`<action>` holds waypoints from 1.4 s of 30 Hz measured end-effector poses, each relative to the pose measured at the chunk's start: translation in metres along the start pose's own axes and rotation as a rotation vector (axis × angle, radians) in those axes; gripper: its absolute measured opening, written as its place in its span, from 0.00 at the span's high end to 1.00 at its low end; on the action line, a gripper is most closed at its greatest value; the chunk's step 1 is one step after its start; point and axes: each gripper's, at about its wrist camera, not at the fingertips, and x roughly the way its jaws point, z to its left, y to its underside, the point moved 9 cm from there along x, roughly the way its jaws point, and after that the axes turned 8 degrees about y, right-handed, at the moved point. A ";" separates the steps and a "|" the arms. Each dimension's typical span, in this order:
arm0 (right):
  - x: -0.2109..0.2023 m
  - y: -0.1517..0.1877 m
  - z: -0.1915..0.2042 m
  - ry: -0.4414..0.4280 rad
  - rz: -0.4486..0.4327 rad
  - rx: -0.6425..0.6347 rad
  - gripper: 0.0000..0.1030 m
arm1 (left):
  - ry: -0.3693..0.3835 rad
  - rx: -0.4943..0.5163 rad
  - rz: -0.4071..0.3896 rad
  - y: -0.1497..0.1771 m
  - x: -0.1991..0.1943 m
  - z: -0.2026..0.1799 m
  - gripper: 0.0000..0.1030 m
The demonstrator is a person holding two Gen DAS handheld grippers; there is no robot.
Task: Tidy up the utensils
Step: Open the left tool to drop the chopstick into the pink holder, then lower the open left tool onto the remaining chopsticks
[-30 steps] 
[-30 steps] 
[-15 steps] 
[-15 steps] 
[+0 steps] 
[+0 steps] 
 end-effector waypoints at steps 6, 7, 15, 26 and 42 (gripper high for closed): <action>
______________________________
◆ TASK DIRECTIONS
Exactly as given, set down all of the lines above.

◆ RESPONSE
`<action>` holds waypoints from 1.4 s of 30 Hz measured end-effector poses, each relative to the pose measured at the chunk's start: translation in metres along the start pose's own axes and rotation as a rotation vector (axis × angle, radians) in those axes; gripper: its absolute measured opening, written as its place in its span, from 0.00 at the span's high end to 1.00 at its low end; on the action line, a gripper is most closed at its greatest value; the chunk's step 1 is one step after its start; point and axes: each gripper's, at about its wrist camera, not at the fingertips, and x roughly the way its jaws point, z to its left, y to its underside, the point moved 9 cm from there along x, roughly the way its jaws point, and after that the axes turned 8 degrees about y, right-handed, at the moved point. A ";" separates the steps and a "|" the arms. Each dimension's typical span, in this order:
arm0 (right):
  - x: -0.2109..0.2023 m
  - y: -0.1517..0.1877 m
  - z: -0.1915..0.2042 m
  - ry: -0.4414..0.4280 rad
  - rz: -0.4486..0.4327 rad
  - rx: -0.6425..0.6347 rad
  - gripper: 0.0000..0.1030 m
arm1 (left):
  - ry: -0.3693..0.3835 rad
  - rx: -0.4943..0.5163 rad
  - rz: -0.4071..0.3896 rad
  - y: -0.1497..0.1771 m
  - x: -0.1991..0.1943 m
  - z: -0.2026..0.1799 m
  - gripper: 0.0000..0.1030 m
The demonstrator is a person holding two Gen DAS handheld grippers; there is no robot.
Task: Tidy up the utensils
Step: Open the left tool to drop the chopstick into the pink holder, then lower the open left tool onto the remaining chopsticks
[-30 steps] 
[-30 steps] 
[-15 steps] 
[-15 steps] 
[+0 steps] 
[+0 steps] 
 end-effector waypoints at steps 6, 7, 15, 26 and 42 (gripper high for closed): <action>

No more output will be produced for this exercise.